Il n’est que 20 heures quand les premières personnes foulent le sol de cette salle. La première partie tenue d’une main de maître par DJ Ryeberry crée une ambiance groovy funk comme il est rare d’en voir avant une tête d’affiche. Seuls ou accompagnés, les personnes présentes entrent dans la danse sans aucun effort. En prime : un remix de Backseat qui sera joué quelques minutes plus tard par le duo tant attendu.

Puis, Balu Brigada monte sur scène.The Portal ouvre le set et installe immédiatement la couleur : pop alternative musclée, basses bien en avant, les deux frères en harmonie dès les premières secondes. Golden Gate Girl et Sideways enchaînent sans temps mort, le public est en transe et connaît largement toutes les paroles. Le ton est donné : ce soir, ça ne ralentit pas. Sans trop attendre d’ailleurs, les musiciens foulent les bords de la scène, montent et jouent de leurs instruments sur les amplis, sourire aux lèvres à chaque instant. En même temps, l’amour entre l’audience et le groupe est largement réciproque. 

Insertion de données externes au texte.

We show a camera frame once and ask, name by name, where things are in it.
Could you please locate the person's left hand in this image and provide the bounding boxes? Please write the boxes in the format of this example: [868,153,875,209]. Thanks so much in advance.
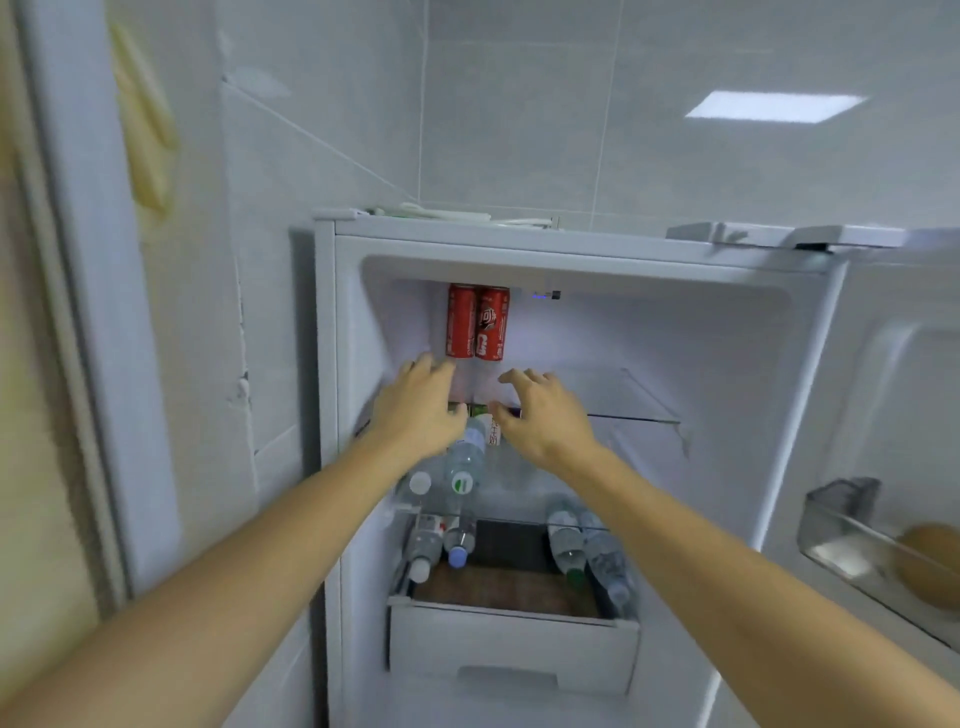
[371,352,471,467]

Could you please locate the person's right hand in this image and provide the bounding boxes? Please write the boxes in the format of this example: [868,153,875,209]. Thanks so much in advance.
[487,366,603,477]

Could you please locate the person's right forearm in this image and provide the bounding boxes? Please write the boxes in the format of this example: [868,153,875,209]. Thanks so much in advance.
[566,446,960,728]

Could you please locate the person's left forearm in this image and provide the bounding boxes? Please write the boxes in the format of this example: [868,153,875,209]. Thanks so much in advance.
[0,438,410,728]

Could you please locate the green label water bottle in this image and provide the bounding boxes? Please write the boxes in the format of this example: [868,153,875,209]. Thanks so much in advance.
[441,417,490,501]

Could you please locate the white cap plastic bottle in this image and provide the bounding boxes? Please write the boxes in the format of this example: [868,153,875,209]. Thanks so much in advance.
[396,457,451,510]

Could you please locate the glass refrigerator shelf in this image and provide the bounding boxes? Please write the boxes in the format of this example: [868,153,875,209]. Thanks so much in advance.
[448,366,685,427]
[396,501,627,535]

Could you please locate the red soda can black print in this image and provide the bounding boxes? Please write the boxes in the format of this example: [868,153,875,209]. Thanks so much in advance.
[474,285,511,362]

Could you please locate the blue cap plastic bottle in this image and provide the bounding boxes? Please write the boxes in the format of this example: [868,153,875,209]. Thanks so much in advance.
[442,511,479,568]

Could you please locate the red label white-cap bottle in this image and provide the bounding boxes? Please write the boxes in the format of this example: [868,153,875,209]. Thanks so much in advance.
[405,513,445,585]

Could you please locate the green cap plastic bottle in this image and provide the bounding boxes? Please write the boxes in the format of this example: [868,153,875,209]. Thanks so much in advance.
[545,509,591,587]

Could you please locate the clear plastic water bottle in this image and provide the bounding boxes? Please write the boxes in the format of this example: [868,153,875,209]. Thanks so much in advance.
[579,511,637,610]

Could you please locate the white objects atop refrigerator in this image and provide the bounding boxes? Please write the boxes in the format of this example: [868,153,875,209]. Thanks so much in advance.
[366,201,556,231]

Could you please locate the white refrigerator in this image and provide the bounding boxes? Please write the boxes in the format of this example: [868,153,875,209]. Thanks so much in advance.
[313,210,849,728]

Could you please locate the white refrigerator drawer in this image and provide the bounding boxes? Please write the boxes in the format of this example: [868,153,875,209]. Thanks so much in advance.
[386,517,643,696]

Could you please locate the white door hinge cover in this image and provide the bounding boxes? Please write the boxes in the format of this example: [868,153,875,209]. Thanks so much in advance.
[666,221,910,254]

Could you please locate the clear door shelf bin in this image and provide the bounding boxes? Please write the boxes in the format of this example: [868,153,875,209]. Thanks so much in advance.
[796,477,960,652]

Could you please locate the white refrigerator door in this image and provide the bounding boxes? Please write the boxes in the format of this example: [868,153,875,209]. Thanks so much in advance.
[757,225,960,728]

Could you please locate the round yellow-brown fruit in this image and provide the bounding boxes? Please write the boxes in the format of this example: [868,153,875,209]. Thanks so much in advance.
[897,522,960,610]

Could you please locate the white door frame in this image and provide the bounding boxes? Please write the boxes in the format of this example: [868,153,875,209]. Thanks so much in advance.
[15,0,187,601]

Politix confirme l’énergie, avant que Designer ne provoque la première montée collective de la salle. Un titre qu’on attendait, et qui tient toutes ses promesses en live. C’est l’une des forces du duo : leurs chansons, déjà bien calibrées en studio, gagnent encore en puissance sur scène, portées par un dispositif live soigné qui ne sacrifie rien à la chaleur du son. D’ailleurs, il y a fort à parier que le format fonctionnera tout aussi bien au Main Square, à Rock Werchter et au Paléo qu’il ne fonctionne ce soir. Pour preuve : le groupe a ouvert pour Twenty One Pilots et joue les mêmes jours que le duo américain sur les festivals cités. Le public devrait être au rendez-vous et asseoir le groupe néo-zélandais comme révélation musicale de ces prochaines années.

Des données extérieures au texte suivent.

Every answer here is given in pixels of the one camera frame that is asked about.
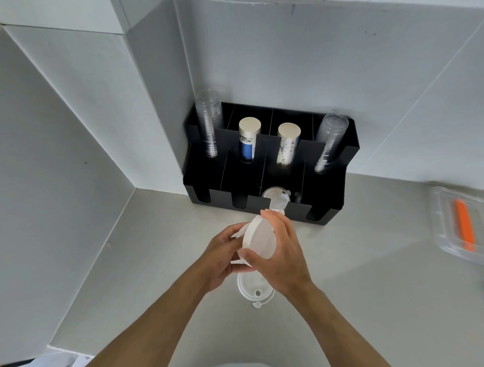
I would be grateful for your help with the person's right hand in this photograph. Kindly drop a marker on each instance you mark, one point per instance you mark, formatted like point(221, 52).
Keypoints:
point(281, 261)

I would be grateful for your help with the person's left hand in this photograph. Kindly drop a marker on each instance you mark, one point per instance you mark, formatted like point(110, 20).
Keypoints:
point(215, 261)

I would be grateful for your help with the person's right thumb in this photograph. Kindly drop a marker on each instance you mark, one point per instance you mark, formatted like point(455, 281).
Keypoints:
point(252, 257)

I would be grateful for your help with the person's left thumb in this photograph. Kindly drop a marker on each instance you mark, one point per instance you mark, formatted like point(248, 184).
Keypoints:
point(242, 267)

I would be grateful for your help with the stack of white lids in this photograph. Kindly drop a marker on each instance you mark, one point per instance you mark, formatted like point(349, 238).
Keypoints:
point(259, 236)

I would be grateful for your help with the person's right forearm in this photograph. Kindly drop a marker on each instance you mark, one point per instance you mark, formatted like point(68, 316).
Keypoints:
point(340, 329)

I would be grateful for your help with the person's left forearm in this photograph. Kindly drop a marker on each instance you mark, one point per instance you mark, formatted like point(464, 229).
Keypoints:
point(151, 321)

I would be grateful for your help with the single white sip lid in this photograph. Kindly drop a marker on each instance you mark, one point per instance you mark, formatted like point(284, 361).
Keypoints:
point(247, 289)

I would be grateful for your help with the white lids with flip tab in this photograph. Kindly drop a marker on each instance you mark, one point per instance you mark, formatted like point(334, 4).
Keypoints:
point(275, 198)

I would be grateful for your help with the black cup organizer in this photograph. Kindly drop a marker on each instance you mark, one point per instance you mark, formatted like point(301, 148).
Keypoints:
point(325, 196)

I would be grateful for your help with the white patterned paper cup stack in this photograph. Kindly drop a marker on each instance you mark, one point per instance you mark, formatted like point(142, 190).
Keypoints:
point(287, 145)

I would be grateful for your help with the blue paper cup stack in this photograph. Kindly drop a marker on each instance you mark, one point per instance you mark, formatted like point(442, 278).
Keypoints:
point(248, 140)

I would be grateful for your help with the short stack of clear cups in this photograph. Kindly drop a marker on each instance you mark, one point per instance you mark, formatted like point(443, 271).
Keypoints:
point(329, 143)

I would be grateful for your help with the tall stack of clear cups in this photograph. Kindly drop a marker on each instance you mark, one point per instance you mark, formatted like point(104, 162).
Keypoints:
point(208, 121)

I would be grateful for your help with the clear plastic container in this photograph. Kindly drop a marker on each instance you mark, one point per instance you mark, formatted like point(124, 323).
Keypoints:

The QuestionWhat Do We Ever Really Know? et 4:25 amènent une légère respiration dans le set, sans jamais relâcher l’intensité. Moon Man et Number One replacent la barre haut, avant que How It Would End ne vienne chercher quelque chose de plus profond dans la salle, un de ces titres qui fonctionnent aussi bien en festival qu’à 700, parce qu’ils ont été écrits pour être ressentis plutôt qu’entendus.

Arrive ensuite la séquence qui fait basculer la soirée dans quelque chose d’autre. DARE de Gorillaz, d’abord, fait office de reprise qu’on ne voit pas venir et qui transforme instantanément le Trabendo en dancefloor. Puis Seven Nation Army des White Stripes, qui achève de convaincre les derniers sceptiques s’il y en avait : le duo s’amuse, et cette énergie est communicative. Henry descend dans le public pour son solo de guitare, s’y perd un peu, les gens s’écartent en riant, il finit par y rester quelques secondes de trop, comme s’il ne voulait plus remonter. La salle le retient presque. Entre-temps, le groupe demande si quelqu’un fête son anniversaire. Quelqu’un lève la main et a le droit à une reprise de Happy Birthday, rien que pour elle. On ne voit pas ça tous les jours.

Puis, l’apothéose. BackseatBedHead et Butterfly Boy ferment le set principal avec l’intensité qu’ils avaient mise depuis le début. So Cold, en dernier, clôt l’ensemble avec le titre qui les a fait connaître à l’international : celui qui tourne sur les radios alternatives, qui figure sur la bande-son FIFA 2025, celui que tout le monde dans la salle connaît et qui fait monter les voix sans qu’Henry ait besoin de demander quoi que ce soit.

Le rappel, lui, est un geste. Robot Rock de Daft Punk, clin d’œil explicite à la France, à Paris, à la salle, puis Find a Way / Could You Not pour refermer le tout. On sort en sueur, sourire aux lèvres, avec la certitude qu’on vient d’assister à quelque chose qui ne restera pas longtemps dans des salles de 700 places.

Ce Portal Tour européen n’est que le début. Balu Brigada sera au Main Square d’Arras et au Rock Werchter en Belgique cet été, ainsi qu’au Paléo Festival de Nyon. Ils y retrouveront retrouveront Twenty One Pilots en exclusivité française, aux côtés desquels ils avaient fait leurs armes en première partie. La progression est logique, et elle est rapide. À ce rythme-là, le Trabendo risque fort d’être l’une de leurs dernières dates parisiennes avec une telle intimité.